■ **Exercise description**
All lines in the data bearing the string "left" should be identified and copied.

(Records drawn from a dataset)
————————

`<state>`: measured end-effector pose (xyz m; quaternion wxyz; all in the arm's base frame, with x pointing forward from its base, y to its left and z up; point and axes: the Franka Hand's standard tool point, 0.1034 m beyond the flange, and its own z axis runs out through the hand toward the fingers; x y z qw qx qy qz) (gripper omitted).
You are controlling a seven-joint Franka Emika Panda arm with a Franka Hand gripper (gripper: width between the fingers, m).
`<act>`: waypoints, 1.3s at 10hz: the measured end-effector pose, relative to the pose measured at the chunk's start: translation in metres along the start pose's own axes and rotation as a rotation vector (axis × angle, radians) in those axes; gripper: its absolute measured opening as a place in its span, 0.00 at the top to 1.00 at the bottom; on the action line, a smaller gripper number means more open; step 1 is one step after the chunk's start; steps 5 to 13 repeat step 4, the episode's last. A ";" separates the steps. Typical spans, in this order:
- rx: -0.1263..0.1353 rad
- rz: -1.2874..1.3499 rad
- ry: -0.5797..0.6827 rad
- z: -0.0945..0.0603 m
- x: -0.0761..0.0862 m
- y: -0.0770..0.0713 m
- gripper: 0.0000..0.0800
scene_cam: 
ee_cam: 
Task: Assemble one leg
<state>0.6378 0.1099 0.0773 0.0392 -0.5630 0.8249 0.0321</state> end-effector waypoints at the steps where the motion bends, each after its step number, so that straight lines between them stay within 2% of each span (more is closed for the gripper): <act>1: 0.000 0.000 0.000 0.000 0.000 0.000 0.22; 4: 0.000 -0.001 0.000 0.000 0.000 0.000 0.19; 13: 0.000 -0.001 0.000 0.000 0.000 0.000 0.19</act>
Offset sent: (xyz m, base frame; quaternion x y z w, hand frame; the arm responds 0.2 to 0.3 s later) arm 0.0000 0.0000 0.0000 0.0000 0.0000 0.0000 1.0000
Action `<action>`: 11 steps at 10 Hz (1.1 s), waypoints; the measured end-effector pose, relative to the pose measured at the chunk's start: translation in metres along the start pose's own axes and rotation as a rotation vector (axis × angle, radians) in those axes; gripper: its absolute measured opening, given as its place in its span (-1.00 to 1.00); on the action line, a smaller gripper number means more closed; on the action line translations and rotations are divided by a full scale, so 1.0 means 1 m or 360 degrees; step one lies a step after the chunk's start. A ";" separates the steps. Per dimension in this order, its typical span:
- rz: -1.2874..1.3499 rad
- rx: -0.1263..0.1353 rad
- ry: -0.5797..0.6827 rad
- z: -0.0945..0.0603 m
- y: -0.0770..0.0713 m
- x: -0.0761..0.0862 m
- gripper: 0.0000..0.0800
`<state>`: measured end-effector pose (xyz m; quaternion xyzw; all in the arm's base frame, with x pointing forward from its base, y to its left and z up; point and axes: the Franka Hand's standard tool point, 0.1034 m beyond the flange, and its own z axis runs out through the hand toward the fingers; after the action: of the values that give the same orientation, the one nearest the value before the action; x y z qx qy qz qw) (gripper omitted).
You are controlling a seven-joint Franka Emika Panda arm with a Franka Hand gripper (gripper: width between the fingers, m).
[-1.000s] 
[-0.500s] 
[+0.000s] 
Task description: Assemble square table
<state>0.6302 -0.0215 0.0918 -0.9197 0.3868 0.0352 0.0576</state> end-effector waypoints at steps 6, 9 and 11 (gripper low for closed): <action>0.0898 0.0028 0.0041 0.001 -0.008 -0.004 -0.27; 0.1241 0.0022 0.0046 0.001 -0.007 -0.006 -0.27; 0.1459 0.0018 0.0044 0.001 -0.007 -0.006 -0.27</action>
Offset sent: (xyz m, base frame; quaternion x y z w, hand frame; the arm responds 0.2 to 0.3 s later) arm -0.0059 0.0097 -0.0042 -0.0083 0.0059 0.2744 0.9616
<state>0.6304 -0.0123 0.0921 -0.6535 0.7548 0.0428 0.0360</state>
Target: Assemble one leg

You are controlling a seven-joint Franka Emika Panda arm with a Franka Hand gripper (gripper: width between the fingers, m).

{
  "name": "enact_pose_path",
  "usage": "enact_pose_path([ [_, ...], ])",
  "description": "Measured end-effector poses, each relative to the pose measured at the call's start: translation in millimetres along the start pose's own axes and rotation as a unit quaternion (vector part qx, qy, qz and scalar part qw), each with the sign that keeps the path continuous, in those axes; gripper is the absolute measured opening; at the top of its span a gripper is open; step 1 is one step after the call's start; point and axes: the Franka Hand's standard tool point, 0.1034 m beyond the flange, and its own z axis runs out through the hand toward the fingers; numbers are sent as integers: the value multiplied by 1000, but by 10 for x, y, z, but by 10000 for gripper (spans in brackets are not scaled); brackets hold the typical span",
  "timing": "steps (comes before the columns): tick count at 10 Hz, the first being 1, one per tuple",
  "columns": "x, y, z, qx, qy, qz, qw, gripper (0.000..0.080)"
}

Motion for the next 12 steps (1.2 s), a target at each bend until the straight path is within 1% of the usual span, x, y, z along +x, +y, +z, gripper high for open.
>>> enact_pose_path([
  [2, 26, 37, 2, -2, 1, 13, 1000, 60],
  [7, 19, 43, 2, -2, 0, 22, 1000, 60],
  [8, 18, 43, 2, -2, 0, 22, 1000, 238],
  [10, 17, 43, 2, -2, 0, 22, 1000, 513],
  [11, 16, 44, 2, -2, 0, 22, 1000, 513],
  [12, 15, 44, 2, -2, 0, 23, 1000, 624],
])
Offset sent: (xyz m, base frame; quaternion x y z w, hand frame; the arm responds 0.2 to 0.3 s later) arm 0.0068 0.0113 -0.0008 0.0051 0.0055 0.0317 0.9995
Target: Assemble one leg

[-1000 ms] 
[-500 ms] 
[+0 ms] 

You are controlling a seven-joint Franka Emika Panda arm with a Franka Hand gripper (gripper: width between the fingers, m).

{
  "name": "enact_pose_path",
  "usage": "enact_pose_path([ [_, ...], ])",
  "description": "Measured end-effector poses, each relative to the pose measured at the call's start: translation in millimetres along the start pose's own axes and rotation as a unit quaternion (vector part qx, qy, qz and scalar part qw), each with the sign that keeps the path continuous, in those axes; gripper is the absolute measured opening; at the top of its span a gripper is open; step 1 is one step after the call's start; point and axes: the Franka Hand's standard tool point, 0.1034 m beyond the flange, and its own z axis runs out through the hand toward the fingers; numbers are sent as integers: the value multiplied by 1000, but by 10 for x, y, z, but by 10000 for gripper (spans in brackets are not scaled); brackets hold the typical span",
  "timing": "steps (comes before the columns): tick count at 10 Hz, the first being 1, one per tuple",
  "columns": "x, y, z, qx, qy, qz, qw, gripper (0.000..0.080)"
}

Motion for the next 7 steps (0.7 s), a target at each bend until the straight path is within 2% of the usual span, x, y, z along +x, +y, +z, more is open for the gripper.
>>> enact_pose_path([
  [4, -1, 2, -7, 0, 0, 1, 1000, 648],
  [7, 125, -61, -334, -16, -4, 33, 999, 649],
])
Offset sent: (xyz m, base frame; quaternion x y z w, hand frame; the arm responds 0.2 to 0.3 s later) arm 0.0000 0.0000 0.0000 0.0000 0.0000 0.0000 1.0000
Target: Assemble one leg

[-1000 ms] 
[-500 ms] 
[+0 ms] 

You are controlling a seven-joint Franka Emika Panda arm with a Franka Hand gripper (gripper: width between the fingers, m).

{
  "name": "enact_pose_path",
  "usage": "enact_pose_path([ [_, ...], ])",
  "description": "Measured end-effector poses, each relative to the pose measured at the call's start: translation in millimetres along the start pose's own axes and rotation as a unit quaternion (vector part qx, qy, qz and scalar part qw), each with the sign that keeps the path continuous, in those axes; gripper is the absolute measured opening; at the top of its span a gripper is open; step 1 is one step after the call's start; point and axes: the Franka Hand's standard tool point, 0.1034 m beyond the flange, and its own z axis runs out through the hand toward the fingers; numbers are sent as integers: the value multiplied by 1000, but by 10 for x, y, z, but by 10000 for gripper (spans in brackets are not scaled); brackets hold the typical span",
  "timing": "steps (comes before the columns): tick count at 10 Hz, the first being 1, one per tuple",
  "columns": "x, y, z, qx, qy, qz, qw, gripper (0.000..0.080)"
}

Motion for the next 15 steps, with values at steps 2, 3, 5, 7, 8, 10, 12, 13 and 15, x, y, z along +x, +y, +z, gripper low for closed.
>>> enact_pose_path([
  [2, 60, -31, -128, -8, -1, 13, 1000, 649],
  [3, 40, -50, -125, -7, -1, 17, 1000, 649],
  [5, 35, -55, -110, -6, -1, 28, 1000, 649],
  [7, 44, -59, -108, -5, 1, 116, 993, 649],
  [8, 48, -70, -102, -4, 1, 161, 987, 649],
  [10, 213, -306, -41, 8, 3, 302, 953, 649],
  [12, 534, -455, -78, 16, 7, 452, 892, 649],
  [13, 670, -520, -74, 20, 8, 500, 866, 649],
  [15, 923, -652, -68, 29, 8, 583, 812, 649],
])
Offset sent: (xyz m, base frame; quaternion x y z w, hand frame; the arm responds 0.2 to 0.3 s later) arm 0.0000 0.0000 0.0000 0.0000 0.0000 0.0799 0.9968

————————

■ **Task answer**
`<state>`: measured end-effector pose (xyz m; quaternion wxyz; all in the arm's base frame, with x pointing forward from its base, y to its left and z up; point and axes: the Franka Hand's standard tool point, 0.1034 m beyond the flange, and its own z axis runs out through the hand toward the fingers; x y z qw qx qy qz) (gripper omitted).
`<state>`: measured end-effector pose (xyz m; quaternion xyzw; all in the arm's base frame, with x pointing forward from its base, y to its left and z up; point and axes: the Franka Hand's standard tool point, 0.1034 m beyond the flange, and its own z axis runs out through the hand toward the fingers; after the action: of the values that give the same orientation, the one nearest the value before the action; x y z qx qy qz qw) (gripper omitted).

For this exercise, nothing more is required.